Companies should not wait for the market and regulatory changes to materialize before taking action, because, as Schroders’ head of sustainable research Andy Howard warns, when the market starts pricing in climate considerations, it will happen quickly, and investors cannot afford to ignore the impacts of climate change any longer. Deferring or slowing down necessary change in order to seek short-term profits in the meantime will be risky to businesses and the entire economy in the long-run.
What Should Investors Do?
Institutional investors who care about climate risks should encourage better disclosure by using their sizable leverage. Their clients, such as pension holders, can likewise get involved by pressuring their managers to use this leverage. Engaging with stakeholders and boards to ensure companies understand and disclose their risks is one way institutional investors should exercise their leverage. They should make sure companies express a vision of sustainable long-term growth, support the nominations of directors with long-term approaches to corporate growth, and ensure companies’ compensation plans are based on more than simple short-term results. For example, three-year performance periods can be used to determine cash bonuses of directors.

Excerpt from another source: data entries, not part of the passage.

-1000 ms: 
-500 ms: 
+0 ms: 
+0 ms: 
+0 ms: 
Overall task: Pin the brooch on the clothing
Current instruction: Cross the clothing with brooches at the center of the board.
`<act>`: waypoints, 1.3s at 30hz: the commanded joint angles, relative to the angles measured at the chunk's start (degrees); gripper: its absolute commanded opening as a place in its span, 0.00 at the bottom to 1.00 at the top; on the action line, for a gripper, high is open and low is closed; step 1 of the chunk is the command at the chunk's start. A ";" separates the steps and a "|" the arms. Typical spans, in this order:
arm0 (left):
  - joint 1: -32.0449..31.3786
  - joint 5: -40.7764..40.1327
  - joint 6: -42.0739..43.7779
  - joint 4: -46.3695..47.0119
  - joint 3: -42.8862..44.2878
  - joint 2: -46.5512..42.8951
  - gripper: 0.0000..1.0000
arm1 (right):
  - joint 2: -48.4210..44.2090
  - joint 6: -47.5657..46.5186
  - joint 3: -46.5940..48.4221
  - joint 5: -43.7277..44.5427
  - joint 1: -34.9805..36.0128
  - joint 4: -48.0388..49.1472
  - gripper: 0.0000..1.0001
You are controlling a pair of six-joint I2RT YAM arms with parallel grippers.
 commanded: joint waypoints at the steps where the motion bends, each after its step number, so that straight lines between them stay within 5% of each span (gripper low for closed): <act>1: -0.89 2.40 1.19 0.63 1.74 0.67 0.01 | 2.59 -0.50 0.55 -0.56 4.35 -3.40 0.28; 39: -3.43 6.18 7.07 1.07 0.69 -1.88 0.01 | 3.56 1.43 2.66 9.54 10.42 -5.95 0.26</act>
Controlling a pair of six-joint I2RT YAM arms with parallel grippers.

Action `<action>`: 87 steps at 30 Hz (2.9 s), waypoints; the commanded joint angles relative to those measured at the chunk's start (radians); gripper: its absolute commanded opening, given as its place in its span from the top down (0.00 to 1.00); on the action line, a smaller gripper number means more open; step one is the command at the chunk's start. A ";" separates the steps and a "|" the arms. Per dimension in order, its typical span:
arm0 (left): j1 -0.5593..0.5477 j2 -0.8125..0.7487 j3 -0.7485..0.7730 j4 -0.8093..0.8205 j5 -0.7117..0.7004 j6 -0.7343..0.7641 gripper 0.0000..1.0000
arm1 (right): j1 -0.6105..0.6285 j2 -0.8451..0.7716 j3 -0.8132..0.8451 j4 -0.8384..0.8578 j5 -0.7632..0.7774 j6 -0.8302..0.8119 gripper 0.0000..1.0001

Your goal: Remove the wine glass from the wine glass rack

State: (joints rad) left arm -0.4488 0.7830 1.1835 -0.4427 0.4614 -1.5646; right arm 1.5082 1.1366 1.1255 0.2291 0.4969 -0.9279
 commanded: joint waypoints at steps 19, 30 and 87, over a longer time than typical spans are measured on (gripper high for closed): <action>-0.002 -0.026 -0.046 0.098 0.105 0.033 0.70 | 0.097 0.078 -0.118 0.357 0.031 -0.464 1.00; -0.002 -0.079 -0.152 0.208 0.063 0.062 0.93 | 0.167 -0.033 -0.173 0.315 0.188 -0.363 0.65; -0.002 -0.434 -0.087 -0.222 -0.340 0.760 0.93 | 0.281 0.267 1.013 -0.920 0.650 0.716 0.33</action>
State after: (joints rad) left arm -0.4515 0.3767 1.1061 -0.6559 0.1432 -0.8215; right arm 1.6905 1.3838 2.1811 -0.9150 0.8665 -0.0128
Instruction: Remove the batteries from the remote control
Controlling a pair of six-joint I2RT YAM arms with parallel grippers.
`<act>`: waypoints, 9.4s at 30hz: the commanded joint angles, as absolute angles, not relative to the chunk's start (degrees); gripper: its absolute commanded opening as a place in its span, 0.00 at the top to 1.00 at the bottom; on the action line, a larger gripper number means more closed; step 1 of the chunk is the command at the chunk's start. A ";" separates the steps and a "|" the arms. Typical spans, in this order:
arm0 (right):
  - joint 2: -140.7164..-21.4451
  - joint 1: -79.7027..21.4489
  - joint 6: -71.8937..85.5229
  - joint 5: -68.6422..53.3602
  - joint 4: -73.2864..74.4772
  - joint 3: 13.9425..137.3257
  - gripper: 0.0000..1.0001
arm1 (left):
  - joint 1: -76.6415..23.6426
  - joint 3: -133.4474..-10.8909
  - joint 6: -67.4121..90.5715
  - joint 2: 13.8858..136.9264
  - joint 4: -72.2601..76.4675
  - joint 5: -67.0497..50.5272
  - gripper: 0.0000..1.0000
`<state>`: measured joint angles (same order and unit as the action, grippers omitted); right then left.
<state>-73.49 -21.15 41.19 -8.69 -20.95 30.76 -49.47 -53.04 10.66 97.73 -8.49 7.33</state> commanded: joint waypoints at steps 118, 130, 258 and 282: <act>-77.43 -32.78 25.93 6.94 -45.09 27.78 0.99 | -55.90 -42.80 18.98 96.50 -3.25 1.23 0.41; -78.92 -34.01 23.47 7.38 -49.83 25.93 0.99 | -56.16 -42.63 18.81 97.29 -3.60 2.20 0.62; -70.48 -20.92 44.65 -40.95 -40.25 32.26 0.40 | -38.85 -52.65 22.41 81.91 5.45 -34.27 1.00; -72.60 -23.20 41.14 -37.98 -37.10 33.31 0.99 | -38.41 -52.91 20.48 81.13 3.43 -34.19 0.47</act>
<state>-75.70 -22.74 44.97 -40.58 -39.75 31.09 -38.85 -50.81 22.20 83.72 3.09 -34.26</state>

Institutional investors should push companies to extend their strategic planning horizons to be sensitive to the time horizons of their investors. Institutional investors should also make sure companies explain their materiality determination process, which boards should have the ultimate responsibility over, rather than sustainability departments. In general, boards should be determining new business strategies to address climate risks and should hold the ultimate accountability for such matters.
When companies fail to consider their climate risks, institutional investors should hold them accountable, as BlackRock reports doing by supporting the Occidental resolution. If institutional investors vigorously advocate a long-term approach to shareholder value, they should be able to block programs that do not meet that objective and beat out short-term-thinking activist hedge funds which tend to have smaller percentages of a company’s stock. They need to continue pushing for more disclosure and action to address climate risks by vigorously opposing hedge funds in proxy fights when their proposals thwart a company’s long-term growth strategy.
Institutional investors should stop outsourcing voting decisions to proxy advisory firms that might not share their long-term perspectives. They should maintain control over their investment decisions and stay active and involved in proxy voting.
To make the process more predictable for companies and easily comparable for investors, institutional investors can call on companies to use specific disclosure frameworks. The TCFD’s final recommendations are a good place for companies to start. In Australia, for example, Origin Energy shareholders are demanding implementation of TCFD, namely by disclosing scenario analysis, and metrics and targets that would allow investors to assess the company’s resilience across a predicted 2 degree Celsius rise in the global thermostat by the end of the century.
Finally, institutional investors have been hesitant in the past, but they should begin to join securities class action lawsuits against companies who fail to disclose their climate risks, in order to encourage transparency and action.
Nora Mardirossian is a lawyer with a background in business and human rights. She works as a policy analyst at the Columbia Water Center, researching water risk in the mining industry.